The FIA has left the door open for the introduction of its 2013 Formula 1 regulations, which includes the controversial 1.6-liter turbocharged engines, to be delayed.
The World Motor Sport Council today approved the rules, which include aerodynamic regulations based on those currently in use alongside modifications designed to achieve the target of a 35 percent reduction in fuel consumption. However, an FIA statement does allow for the possibility of the timing of the rules' introduction to be changed by vote. Such a vote would be held by the WMSC, but only if F1's stakeholders, which includes the teams and engine manufacturers, demand it.

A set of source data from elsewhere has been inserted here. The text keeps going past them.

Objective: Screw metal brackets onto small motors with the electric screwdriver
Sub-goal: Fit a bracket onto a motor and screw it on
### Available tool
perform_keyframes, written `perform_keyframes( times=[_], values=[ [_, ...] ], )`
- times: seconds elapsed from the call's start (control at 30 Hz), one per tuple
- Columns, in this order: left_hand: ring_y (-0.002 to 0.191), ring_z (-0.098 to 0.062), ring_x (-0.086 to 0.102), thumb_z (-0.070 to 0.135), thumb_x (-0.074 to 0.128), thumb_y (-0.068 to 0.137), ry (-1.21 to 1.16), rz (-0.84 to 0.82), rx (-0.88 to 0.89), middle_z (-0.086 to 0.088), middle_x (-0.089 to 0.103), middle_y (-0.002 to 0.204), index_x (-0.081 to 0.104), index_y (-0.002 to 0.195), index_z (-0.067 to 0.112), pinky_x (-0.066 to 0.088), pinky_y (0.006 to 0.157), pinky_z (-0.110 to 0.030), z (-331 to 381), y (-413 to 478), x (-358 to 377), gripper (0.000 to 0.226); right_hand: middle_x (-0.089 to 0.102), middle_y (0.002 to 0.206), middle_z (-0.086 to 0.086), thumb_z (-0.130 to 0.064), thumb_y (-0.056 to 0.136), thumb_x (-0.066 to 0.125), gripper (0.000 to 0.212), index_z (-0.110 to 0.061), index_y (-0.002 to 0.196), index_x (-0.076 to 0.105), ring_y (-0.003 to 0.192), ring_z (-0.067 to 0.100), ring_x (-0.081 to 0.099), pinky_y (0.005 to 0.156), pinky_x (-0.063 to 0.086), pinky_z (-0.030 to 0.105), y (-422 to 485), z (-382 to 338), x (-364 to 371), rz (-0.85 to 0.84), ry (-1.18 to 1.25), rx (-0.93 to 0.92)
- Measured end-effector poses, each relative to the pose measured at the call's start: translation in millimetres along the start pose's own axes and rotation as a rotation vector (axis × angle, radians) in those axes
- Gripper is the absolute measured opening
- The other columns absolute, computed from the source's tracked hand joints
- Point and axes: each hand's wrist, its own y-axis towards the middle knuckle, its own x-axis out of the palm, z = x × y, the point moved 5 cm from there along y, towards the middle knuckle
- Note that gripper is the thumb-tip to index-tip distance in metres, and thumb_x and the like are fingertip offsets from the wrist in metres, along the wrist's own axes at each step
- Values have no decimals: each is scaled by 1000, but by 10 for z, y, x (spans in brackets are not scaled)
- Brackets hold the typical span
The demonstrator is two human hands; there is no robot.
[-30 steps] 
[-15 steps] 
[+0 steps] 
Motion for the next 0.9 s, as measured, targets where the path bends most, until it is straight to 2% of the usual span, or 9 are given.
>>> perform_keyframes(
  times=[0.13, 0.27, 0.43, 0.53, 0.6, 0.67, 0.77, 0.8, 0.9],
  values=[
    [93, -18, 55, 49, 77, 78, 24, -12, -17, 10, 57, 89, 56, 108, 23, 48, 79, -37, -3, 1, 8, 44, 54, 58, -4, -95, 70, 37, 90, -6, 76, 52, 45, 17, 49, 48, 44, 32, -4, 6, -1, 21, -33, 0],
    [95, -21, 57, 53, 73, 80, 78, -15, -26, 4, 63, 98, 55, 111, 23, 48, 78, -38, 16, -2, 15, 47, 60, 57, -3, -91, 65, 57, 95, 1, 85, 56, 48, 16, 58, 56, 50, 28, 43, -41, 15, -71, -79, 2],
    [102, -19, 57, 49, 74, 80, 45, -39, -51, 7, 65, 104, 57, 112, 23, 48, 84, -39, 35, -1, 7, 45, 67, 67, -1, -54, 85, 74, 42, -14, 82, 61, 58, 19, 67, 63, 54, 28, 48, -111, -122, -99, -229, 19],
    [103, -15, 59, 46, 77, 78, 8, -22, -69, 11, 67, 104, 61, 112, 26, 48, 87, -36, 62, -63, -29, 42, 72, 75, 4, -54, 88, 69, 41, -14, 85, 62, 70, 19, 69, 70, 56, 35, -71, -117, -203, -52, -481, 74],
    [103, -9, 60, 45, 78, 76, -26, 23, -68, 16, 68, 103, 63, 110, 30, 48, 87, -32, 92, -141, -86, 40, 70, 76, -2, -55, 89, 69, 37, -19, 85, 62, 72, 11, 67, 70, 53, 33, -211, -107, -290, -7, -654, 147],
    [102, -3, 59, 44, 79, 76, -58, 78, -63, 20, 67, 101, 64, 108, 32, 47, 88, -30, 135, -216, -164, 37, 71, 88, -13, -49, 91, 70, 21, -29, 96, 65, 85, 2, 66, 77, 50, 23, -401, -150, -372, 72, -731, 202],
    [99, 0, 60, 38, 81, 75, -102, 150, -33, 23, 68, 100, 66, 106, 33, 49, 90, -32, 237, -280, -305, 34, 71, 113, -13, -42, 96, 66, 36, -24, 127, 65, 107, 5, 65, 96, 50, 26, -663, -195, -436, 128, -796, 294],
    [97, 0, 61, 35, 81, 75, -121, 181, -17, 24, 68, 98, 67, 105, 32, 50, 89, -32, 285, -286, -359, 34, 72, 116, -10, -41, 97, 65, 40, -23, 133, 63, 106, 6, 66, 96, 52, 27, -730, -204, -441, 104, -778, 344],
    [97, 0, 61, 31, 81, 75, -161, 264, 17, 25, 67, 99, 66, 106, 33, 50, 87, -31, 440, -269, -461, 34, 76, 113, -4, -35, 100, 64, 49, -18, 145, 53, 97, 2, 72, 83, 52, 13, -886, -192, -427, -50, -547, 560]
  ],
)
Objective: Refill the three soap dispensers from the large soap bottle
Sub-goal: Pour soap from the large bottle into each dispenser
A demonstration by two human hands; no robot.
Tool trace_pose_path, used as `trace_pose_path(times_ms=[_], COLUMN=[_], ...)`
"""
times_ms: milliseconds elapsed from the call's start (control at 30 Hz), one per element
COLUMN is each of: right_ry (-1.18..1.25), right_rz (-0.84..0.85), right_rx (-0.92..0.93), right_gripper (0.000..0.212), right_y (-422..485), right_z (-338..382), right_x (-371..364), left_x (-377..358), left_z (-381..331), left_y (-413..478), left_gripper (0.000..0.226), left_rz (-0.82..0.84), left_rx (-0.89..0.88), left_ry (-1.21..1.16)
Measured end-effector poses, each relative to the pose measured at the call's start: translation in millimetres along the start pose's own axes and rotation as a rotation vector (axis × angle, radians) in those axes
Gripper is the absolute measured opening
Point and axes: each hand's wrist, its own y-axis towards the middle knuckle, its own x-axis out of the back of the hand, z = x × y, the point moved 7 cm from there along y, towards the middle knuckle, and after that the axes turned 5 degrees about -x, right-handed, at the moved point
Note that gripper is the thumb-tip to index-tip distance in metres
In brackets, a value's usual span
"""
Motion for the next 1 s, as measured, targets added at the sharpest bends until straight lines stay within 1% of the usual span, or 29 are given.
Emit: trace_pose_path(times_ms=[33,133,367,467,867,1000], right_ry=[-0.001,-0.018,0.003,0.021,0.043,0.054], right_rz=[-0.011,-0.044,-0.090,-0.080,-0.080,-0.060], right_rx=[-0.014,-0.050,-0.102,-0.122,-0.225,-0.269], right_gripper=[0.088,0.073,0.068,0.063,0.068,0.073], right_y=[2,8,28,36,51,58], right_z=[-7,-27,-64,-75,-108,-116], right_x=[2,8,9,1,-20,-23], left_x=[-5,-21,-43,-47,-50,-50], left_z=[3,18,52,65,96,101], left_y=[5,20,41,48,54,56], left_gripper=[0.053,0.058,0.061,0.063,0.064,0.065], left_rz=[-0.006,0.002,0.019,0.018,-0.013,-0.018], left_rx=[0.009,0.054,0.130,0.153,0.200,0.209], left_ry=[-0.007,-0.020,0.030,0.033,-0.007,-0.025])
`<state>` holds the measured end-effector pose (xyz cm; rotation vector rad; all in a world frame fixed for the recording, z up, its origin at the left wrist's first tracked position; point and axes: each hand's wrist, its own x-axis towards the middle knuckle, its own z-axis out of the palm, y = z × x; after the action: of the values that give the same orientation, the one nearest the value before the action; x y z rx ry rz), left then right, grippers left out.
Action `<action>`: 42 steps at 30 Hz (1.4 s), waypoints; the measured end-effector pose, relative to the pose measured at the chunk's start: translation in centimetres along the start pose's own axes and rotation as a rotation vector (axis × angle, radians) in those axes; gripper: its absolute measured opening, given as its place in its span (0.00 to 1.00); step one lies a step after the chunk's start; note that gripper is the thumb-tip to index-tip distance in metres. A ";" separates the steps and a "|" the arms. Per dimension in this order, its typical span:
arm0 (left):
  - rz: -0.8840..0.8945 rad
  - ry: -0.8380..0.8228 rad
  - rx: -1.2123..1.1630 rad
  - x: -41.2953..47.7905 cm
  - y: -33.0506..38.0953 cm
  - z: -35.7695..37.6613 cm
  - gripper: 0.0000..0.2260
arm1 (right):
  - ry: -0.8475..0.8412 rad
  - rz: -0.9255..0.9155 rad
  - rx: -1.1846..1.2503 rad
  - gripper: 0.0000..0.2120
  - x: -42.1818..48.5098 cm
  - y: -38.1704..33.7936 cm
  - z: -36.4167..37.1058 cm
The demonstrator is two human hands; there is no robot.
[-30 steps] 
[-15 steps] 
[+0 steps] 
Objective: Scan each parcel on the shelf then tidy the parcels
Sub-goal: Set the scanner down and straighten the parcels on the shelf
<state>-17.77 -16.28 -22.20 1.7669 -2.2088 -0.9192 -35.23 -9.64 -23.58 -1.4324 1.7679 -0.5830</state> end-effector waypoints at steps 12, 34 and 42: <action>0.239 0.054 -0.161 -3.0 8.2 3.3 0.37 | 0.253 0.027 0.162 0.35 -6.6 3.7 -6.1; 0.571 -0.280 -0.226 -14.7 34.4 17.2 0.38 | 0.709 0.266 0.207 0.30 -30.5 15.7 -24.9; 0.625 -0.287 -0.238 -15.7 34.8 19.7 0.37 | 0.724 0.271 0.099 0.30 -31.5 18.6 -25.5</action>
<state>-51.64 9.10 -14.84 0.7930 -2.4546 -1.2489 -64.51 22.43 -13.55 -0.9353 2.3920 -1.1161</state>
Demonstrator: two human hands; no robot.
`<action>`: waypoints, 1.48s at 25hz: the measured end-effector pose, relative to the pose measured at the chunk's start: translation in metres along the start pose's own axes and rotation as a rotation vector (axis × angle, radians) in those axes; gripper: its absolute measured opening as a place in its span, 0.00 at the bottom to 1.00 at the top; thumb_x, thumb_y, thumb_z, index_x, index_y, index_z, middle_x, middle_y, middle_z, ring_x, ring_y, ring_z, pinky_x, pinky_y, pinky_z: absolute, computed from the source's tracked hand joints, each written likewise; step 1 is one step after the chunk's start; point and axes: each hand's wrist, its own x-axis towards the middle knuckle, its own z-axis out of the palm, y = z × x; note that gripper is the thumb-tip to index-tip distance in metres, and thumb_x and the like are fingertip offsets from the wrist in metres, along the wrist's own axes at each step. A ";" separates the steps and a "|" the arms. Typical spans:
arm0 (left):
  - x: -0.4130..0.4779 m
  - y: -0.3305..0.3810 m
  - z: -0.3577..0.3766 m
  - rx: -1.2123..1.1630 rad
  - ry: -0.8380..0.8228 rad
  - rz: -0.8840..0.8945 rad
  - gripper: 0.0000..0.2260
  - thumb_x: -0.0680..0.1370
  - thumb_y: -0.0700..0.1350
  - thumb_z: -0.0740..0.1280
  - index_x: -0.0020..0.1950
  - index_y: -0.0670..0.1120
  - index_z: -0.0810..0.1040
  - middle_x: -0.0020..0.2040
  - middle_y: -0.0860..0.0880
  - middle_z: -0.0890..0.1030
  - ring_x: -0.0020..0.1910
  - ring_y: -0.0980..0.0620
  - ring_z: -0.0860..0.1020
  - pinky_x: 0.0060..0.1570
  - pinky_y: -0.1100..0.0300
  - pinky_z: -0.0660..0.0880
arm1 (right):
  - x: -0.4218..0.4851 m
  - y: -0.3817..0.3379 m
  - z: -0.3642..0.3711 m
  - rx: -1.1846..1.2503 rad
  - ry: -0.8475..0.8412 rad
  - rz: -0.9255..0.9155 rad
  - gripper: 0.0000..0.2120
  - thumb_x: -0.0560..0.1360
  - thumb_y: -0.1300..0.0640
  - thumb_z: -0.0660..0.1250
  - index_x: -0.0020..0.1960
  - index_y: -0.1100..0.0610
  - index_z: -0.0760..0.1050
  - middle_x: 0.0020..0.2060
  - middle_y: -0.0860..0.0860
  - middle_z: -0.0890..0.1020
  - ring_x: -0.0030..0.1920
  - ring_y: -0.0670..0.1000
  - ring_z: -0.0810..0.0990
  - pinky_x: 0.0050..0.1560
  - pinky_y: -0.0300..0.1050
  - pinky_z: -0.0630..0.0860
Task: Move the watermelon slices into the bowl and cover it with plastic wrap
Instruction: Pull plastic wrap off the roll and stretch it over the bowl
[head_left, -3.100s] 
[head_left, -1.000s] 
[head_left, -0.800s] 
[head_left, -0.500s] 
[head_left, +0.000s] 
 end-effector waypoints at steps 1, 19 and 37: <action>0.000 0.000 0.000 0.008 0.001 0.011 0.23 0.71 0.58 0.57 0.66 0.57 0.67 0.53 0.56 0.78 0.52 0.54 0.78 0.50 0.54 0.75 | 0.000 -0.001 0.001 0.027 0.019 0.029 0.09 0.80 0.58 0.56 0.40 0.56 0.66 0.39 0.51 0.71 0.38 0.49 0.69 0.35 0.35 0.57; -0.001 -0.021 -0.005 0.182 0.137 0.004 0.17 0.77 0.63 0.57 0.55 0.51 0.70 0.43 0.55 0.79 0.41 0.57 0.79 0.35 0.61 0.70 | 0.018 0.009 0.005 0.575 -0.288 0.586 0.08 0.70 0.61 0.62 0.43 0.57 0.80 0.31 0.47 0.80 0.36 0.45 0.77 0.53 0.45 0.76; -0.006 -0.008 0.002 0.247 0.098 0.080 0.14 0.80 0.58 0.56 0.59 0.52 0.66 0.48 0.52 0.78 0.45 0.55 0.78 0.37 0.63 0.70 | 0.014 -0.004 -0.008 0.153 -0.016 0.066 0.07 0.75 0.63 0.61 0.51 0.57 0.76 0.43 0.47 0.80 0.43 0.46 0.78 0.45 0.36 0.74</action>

The statement read: "In consultation with the main stakeholders, and following the outcome of this consultation, a fax vote by the WMSC could be considered by June 30 at the latest to redefine the implementation date of these technical regulations."
Although the FIA approved the 2013 engine regulations last December, the likes of Ferrari and Cosworth have raised concerns about the cost of developing the power units. At the Turkish Grand Prix, FIA president Jean Todt insisted that the new powerplants would be introduced, although he did allow for a change in policy if some new evidence were to be presented.
The regulations as approved by the WMSC today include several other technical changes for safety reasons. The statement listed the rules as follows:
• Power units will be four cylinders, 1.6 liter with high pressure gasoline injection up to 500 bar with a maximum of 12,000rpm, with extensive energy management and energy recovery systems (now known as ERS), reflecting the decision taken by the WMSC in December 2010.
• The aerodynamic regulations have been based on 2011 rules, with modifications in order to improve the aerodynamic efficiency: together with the power train rules, this will enable a 35 percent reduction in fuel consumption.
• The height of the tip of the nose will be limited to ensure better compatibility in a T-bone style accident.
• A limitation on transmissions (gear ratios, number of gearboxes) in order to decrease costs.
• The overall weight of the car must be no less than 660kg (1,455lbs).